Schulz wirft Merkel "Anschlag auf Demokratie" vor

Die Union griff Schulz ebenfalls scharf an.

Ein Meinungsforscher habe Merkel im Jahr 2009 einen taktischen Rat gegeben, sagt der SPD-Vorsitzende und Kanzlerkandidat auf dem Programmparteitag am Sonntag in Dortmund. "Wir sind auf Eurer Seite", sagte Schulz. "Sie stellen nichts vor, sie laufen hinter uns her". Das sei, zugegeben, in der Vergangenheit eine erfolgreiche Strategie gewesen, befindet Schulz.

Die Sehnsucht, endlich der ungeliebten Grossen Koalition mit Angela Merkels Christdemokraten zu entrinnen und die Segel wieder ins gelobte Land der alten, linken Sozialdemokratie zu setzen, beflügelte viele Bürger links der Mitte - vor allem junge Menschen, die sich zuvor von der SPD entfremdet hatten.

Auf Schwesig folgt jemand, der sich mit Aufholjagden auskennt: Altkanzler Gerhard Schröder, der 2005 bereits scheinbar aussichtlos zurücklag, dann aber beinahe noch Angela Merkel und die Union abgefangen hätte. "Geh' zurück auf den Weg zur Demokratie, auf dem Du mal warst", sagte Schulz an die Adresse Erdogans. Harte Worte von Schulz, wenn auch ruhig vorgetragen. Und in dessen Zentrum Investitionen in Bildung und Infrastruktur stehen.

Wenn die politische Stimmung so bleibt, wie sie ist, wird es die SPD im Herbst zum Regieren vielleicht gar nicht mehr brauchen: CDU/CSU und Liberale hätten derzeit eine Mehrheit. "Einen inhaltsleeren Wahlkampf wird es mit der SPD nicht geben". Die SPD hatte die drei Wahlen im Saarland, in Schleswig-Holstein und in Nordrhein-Westfalen verloren. Und wie er dann über 20 Prozentpunkte aufgeholt habe - "in wenigen Wochen".

CSU-Generalsekretär Andreas Scheuer sagte der "Passauer Neuen Presse" zur Schulz-Rede: "Seine persönlichen Attacken gegen die Kanzlerin verpuffen und zeigen die riesige Ratlosigkeit der SPD".

Die große Frage ist, ob es dem Parteichef und Kanzlerkandidaten in Dortmund gelingen wird, die emotional gerupften Delegierten so zu motivieren, dass sie trotz der schlechten Umfrageergebnisse mit frischem Kampfgeist in ihre Wahlkreise zurückkehren.

"Nicht Journalisten, nicht Umfragemenschen entscheiden die Wahl", sagte Schröder.
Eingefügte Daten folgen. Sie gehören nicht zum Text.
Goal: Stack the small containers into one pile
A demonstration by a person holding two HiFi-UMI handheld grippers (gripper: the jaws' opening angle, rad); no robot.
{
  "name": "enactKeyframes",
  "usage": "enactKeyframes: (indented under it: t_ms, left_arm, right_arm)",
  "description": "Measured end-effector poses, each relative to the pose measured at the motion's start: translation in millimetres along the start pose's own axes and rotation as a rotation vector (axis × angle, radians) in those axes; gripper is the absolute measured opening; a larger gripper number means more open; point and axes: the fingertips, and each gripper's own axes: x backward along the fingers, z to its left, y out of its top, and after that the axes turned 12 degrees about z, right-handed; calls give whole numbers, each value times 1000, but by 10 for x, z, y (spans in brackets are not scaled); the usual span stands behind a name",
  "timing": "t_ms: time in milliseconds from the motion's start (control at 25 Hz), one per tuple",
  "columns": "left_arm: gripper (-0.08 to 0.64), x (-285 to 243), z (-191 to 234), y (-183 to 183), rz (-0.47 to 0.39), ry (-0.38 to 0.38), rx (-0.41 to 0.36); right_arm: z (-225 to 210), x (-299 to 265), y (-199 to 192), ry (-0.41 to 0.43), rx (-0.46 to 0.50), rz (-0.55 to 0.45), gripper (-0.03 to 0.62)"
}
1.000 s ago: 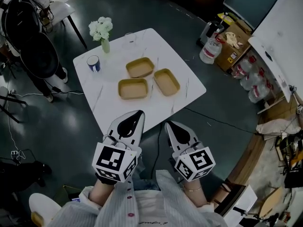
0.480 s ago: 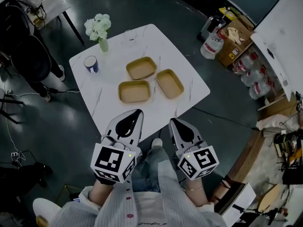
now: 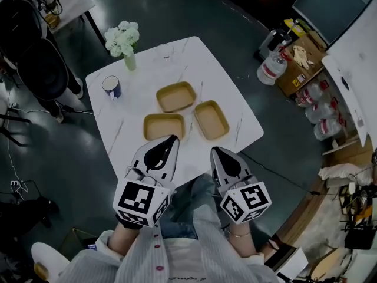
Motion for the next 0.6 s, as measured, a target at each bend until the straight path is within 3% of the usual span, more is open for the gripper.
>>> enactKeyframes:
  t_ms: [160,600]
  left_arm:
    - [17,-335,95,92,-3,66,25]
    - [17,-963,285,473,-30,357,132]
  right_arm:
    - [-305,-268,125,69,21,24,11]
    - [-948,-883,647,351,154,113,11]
Auf dem Weg in dieses Amt dürfe es keine Selbstzweifel geben, "nicht beim Kandidaten, aber auch nicht bei Euch, nicht bei der deutschen Sozialdemokratie", rief Schröder unter dem Applaus der rund 600 Delegierten.

Wer mit Delegierten und anderen SPD-Mitgliedern auf dem Parteitag spricht, merkt: Auch sie wollen daran glauben, dass noch etwas geht. Aber es ist auch klar: Die Partei vereint sich weiter hinter Schulz. Die Kommission, der sie selbst angehören wird, soll demnach herausarbeiten, wie eine Vermögensteuer rechtssicher eingeführt werden kann. Und der Wähler teilte diese Euphorie, zumindest in Umfragen. Das sieht auch Oppermann so: "Das SPD-Programm trägt die Handschrift von Martin Schulz, Programm und Person passen hervorragend zusammen". Ein Ort der Siege von gestern also.

Zu der Veranstaltung in der Westfalenhalle haben sich mehr als 5000 Besucher angemeldet. Nötig seien Disziplin, Geschlossenheit, aber auch Selbstbewusstsein.